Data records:
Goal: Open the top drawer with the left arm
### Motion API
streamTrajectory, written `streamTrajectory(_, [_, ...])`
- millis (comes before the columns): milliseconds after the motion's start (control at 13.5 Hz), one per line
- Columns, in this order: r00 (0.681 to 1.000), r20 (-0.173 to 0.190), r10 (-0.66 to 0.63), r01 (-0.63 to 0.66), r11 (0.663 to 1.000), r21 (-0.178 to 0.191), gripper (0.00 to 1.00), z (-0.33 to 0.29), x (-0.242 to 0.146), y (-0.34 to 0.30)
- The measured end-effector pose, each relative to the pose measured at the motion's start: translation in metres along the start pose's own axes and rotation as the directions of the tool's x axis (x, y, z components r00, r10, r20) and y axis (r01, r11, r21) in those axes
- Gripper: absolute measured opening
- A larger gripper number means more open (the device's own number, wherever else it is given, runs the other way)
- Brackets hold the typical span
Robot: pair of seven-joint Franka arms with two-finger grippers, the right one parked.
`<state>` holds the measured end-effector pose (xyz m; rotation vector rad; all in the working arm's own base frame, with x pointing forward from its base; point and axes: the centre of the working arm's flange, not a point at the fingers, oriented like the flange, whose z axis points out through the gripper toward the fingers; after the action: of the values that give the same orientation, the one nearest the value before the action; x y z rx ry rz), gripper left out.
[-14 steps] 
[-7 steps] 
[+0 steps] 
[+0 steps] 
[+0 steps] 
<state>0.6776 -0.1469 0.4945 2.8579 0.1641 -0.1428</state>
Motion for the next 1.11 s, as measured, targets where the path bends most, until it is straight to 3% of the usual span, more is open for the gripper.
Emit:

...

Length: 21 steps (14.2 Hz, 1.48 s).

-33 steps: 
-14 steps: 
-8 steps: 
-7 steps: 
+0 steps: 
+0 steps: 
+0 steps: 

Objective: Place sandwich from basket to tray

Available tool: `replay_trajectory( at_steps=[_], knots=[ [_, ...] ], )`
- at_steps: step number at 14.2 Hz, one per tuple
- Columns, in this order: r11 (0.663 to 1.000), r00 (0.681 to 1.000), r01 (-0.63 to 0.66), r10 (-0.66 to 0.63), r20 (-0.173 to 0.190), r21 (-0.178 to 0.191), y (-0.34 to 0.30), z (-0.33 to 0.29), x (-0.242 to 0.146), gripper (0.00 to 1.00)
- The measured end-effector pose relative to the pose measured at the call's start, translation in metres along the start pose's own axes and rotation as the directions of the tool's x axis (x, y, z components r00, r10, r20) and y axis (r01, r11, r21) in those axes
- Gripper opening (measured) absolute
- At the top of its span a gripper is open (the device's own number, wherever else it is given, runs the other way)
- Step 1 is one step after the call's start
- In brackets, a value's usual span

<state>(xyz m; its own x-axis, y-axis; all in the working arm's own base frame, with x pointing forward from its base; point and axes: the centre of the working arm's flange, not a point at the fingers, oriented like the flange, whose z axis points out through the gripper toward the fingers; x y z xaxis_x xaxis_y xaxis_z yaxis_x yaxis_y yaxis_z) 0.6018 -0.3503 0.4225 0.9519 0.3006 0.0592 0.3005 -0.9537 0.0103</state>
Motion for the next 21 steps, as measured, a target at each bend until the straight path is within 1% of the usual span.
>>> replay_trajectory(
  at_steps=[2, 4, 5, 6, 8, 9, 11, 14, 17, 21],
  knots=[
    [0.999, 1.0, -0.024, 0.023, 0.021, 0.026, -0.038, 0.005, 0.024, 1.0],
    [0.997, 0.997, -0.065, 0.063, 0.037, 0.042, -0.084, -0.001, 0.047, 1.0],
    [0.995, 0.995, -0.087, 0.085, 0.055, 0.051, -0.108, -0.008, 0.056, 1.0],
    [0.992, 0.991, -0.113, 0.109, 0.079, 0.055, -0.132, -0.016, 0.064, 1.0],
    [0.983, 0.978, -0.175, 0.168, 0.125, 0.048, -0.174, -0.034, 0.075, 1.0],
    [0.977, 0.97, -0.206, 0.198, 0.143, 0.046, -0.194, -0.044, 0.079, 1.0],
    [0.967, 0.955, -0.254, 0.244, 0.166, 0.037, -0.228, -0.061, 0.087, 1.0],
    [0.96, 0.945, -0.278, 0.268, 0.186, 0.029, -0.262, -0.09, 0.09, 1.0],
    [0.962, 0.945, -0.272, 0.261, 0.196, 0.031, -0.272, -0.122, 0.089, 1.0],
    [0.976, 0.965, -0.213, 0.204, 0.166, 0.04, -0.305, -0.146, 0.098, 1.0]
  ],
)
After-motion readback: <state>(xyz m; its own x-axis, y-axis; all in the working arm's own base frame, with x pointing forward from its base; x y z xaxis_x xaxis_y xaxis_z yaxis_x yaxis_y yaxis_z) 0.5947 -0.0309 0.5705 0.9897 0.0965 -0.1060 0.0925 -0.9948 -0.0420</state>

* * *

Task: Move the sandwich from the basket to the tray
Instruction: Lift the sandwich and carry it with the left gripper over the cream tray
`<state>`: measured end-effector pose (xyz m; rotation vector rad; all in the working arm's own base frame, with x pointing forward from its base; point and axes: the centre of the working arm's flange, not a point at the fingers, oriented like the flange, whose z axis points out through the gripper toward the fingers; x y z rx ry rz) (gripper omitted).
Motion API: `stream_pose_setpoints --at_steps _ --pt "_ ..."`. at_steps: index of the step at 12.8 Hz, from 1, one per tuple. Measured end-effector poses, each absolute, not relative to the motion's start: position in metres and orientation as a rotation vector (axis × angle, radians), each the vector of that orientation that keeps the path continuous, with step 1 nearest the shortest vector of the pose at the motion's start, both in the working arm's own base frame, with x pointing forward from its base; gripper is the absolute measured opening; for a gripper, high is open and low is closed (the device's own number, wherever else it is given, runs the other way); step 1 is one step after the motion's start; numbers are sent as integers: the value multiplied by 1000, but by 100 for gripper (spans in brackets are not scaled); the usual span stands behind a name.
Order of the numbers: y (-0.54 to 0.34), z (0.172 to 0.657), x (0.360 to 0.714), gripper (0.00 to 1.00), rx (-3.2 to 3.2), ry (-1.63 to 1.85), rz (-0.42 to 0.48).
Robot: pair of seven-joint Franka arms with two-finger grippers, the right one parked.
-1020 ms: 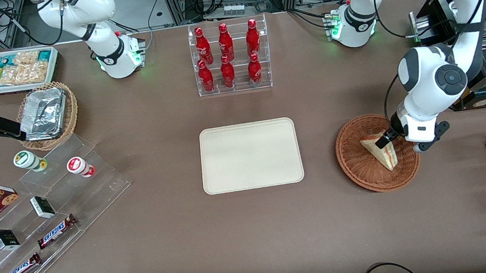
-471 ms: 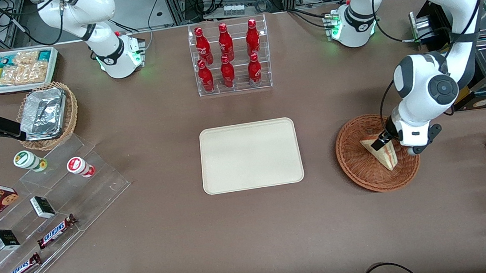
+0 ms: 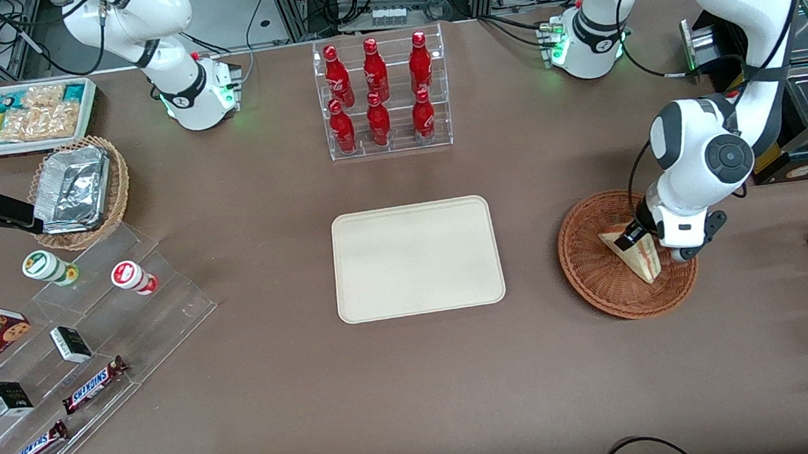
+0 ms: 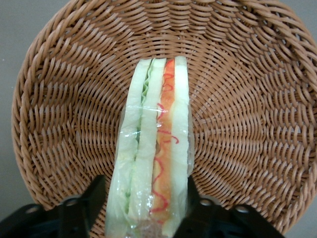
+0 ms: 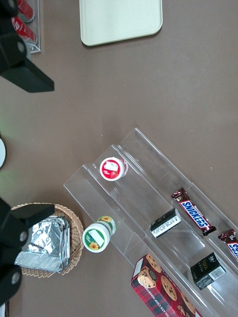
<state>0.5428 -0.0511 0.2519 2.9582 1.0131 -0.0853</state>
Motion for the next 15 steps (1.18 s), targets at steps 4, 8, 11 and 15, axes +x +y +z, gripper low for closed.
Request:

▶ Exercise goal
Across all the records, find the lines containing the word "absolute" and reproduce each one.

▶ Result for this exercise
- Gripper: absolute measured opening
- Gripper opening (measured) absolute
Motion API: `stream_pose_setpoints --at_steps _ --pt "_ ..."`. at_steps: index of the step at 12.8 Hz, from 1, one per tuple. Measured end-effector poses, each absolute, not relative to the motion's start: position in metres and orientation as a rotation vector (axis × angle, radians), each the vector of that orientation that keeps the path continuous, with step 1 nearest the shortest vector of the pose at the motion's start, both in the working arm's own base frame, with x pointing forward from its base; gripper is the absolute measured opening; for a gripper, high is open and low is closed (the device's own number, wherever else it is given, runs the other way); step 1 is one step after the motion's start; numbers are sent as integers: the value multiplied by 1000, but by 100 for gripper (spans in brackets are not scaled); the usual span stands behind a name.

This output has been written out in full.